Macbeth comprado en los chinos.
España es un país con un presidente que ni gana ni convoca elecciones cuyo poder depende de los enemigos de la Constitución y cuyos Presupuestos se negocian en el trullo entre un golpista beato y un antisistema con chalé. Lo que no sabemos todavía es si esta descripción tristemente objetiva de la realidad corresponde a las luces de bohemia de un olvidable paréntesis en la historia de la cuarta economía del euro o si avanza el mero prólogo de una degeneración más profunda de la que, al cabo de un sexenio ominoso de sanchismo, emerja una confederación de repúblicas deficitarias, unidas únicamente por la alienante propaganda de sus muecines mediáticos y por el voto clientelar regado con impuestos.
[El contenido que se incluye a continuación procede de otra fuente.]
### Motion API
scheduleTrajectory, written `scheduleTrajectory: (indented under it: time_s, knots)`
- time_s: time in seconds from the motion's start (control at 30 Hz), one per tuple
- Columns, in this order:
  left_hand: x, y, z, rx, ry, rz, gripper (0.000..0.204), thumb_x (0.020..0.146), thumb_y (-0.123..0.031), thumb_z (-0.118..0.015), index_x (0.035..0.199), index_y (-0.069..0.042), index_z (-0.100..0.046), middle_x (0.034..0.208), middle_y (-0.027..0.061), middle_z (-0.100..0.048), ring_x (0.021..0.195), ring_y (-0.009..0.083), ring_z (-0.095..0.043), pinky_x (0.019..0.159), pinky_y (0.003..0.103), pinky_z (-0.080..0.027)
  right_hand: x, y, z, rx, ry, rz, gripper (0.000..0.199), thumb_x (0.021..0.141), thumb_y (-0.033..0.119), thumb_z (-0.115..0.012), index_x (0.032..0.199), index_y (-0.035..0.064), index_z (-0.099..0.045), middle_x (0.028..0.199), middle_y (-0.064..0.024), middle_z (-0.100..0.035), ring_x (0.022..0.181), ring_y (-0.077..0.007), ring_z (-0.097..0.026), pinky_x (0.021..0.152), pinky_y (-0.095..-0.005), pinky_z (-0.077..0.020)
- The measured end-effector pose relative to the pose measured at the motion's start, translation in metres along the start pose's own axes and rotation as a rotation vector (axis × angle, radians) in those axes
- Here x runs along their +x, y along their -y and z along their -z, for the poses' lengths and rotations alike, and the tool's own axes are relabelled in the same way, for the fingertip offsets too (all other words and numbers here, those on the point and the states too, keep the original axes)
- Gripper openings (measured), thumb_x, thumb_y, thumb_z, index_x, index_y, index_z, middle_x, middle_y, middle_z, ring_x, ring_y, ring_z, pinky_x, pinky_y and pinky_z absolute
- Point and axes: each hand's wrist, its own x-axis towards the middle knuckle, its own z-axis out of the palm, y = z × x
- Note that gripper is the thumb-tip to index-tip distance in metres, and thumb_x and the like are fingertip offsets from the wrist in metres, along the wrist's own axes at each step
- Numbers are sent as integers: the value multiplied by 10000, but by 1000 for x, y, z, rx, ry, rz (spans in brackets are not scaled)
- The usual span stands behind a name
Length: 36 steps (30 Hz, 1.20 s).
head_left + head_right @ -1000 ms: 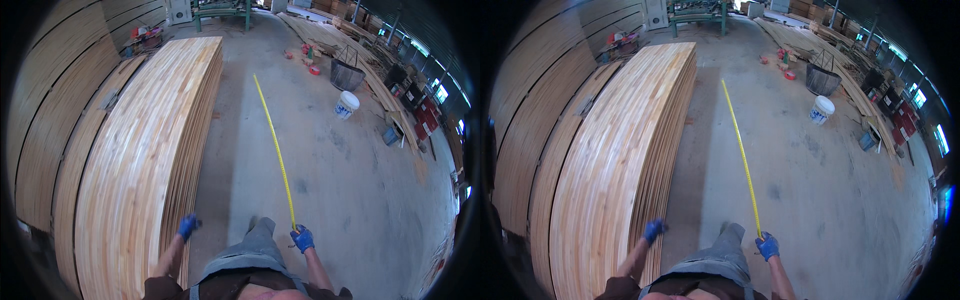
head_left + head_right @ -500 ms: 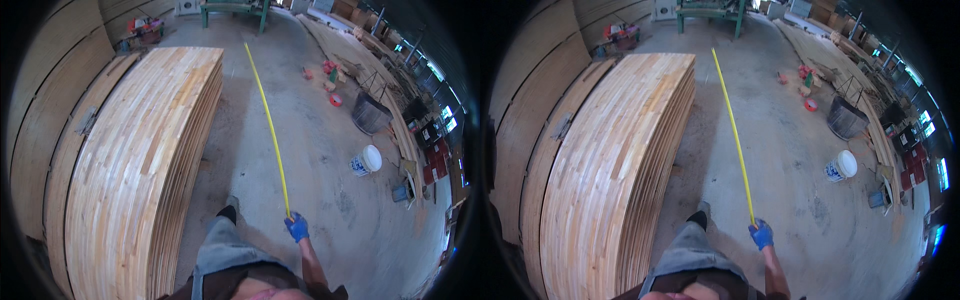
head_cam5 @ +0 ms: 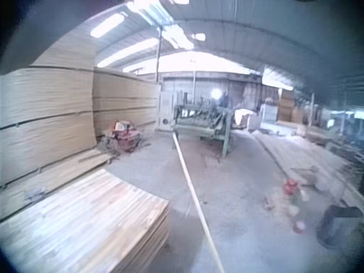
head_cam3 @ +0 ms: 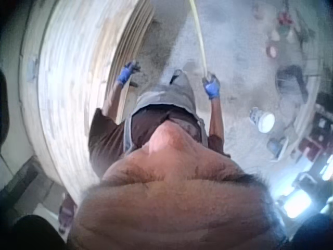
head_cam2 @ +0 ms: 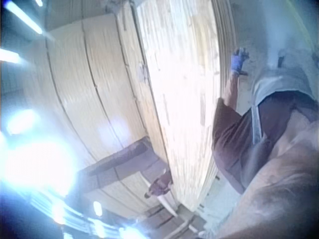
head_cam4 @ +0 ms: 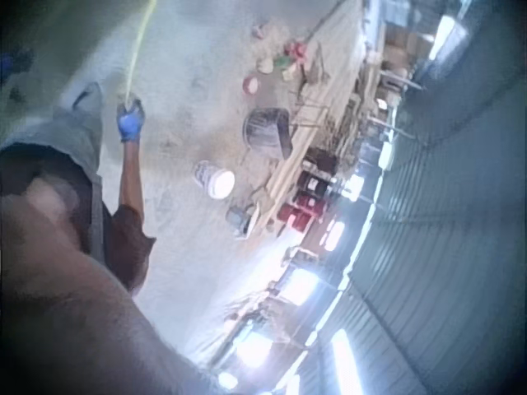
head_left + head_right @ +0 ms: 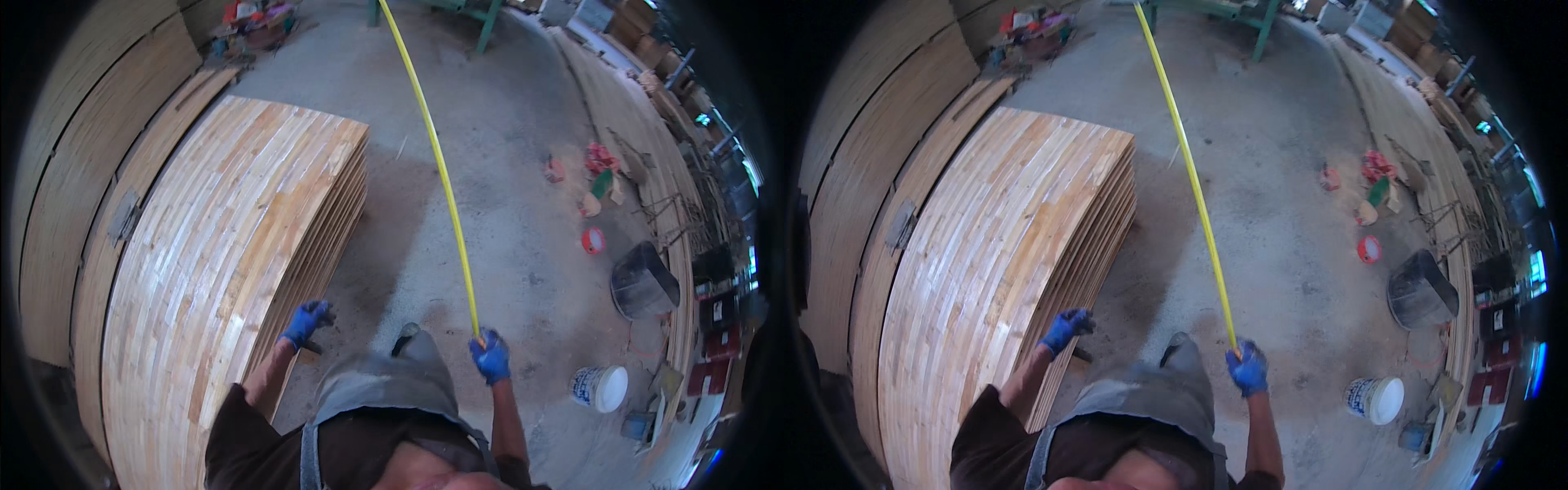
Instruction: The person uses a yellow tape measure to measure the length and width of large wooden planks in a workshop. They walk around the stacks of wood, extending the tape measure along the edges, and occasionally lift or adjust the planks to access different sides.
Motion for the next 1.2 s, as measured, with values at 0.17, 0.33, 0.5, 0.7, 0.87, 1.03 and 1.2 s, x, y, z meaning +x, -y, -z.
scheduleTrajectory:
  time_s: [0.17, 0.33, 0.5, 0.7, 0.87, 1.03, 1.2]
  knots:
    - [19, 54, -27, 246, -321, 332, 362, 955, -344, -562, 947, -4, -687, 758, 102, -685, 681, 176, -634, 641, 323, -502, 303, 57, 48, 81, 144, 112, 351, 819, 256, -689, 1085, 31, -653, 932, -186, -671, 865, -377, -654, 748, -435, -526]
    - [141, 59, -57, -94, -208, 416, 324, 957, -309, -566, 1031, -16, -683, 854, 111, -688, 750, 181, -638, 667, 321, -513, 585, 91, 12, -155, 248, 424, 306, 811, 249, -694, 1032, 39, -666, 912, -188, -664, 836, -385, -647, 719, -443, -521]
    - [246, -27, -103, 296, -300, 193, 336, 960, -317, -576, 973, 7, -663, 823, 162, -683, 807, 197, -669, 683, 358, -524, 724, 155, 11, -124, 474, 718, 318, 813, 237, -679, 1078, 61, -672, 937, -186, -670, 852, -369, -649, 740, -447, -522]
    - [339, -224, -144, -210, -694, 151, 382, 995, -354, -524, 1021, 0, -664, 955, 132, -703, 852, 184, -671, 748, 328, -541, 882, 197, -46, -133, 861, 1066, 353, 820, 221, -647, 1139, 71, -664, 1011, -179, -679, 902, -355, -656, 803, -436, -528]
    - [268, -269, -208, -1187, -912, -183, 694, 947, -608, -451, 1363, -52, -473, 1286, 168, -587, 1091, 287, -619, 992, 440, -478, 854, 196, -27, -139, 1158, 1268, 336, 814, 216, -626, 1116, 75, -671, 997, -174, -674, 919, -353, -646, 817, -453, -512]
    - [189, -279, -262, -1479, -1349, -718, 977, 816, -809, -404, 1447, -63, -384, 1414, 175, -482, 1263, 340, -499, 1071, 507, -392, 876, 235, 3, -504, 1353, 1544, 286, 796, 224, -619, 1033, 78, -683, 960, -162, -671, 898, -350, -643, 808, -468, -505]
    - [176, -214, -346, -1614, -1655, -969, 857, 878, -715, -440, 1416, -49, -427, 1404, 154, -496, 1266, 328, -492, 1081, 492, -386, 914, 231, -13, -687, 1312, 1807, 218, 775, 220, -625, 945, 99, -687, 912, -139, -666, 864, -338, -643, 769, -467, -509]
La legislatura de Sánchez es un cuento contado por un idiota, lleno de ruido y furia, pero nuestro Macbeth plagiado de El rincón del vago guarda con el original la semejanza de la genuina carencia de escrúpulos. Hará lo que haga falta por retrasar las urnas hasta que sus publicistas hayan terminado de confeccionarle el traje del emperador: se cobrará la salud mental de Lola Delgado obligándole a resistir, enterrará la carrera de Calviño o humillará a Borrell y a Felipe VI por un voto indepe más. Porque no nos gobierna un político al uso, sino un hombre herido que un día juró venganza y al que la sonrisa del destino le concedió la dulce posibilidad de practicarla a costa de nuestras instituciones y de nuestros bolsillos. Es todo un espectáculo contemplar desde la tribuna de prensa cómo le aplauden a rabiar todos esos diputados susanistas que venían a susurrarte la calaña de Pedro, lo loco que estaba, el peligro que suponía. Y ahí les tienen ahora, partiéndose las manos por un puesto en las listas. Qué no escribiría Balzac con semejante acopio de enternecedora fragilidad humana.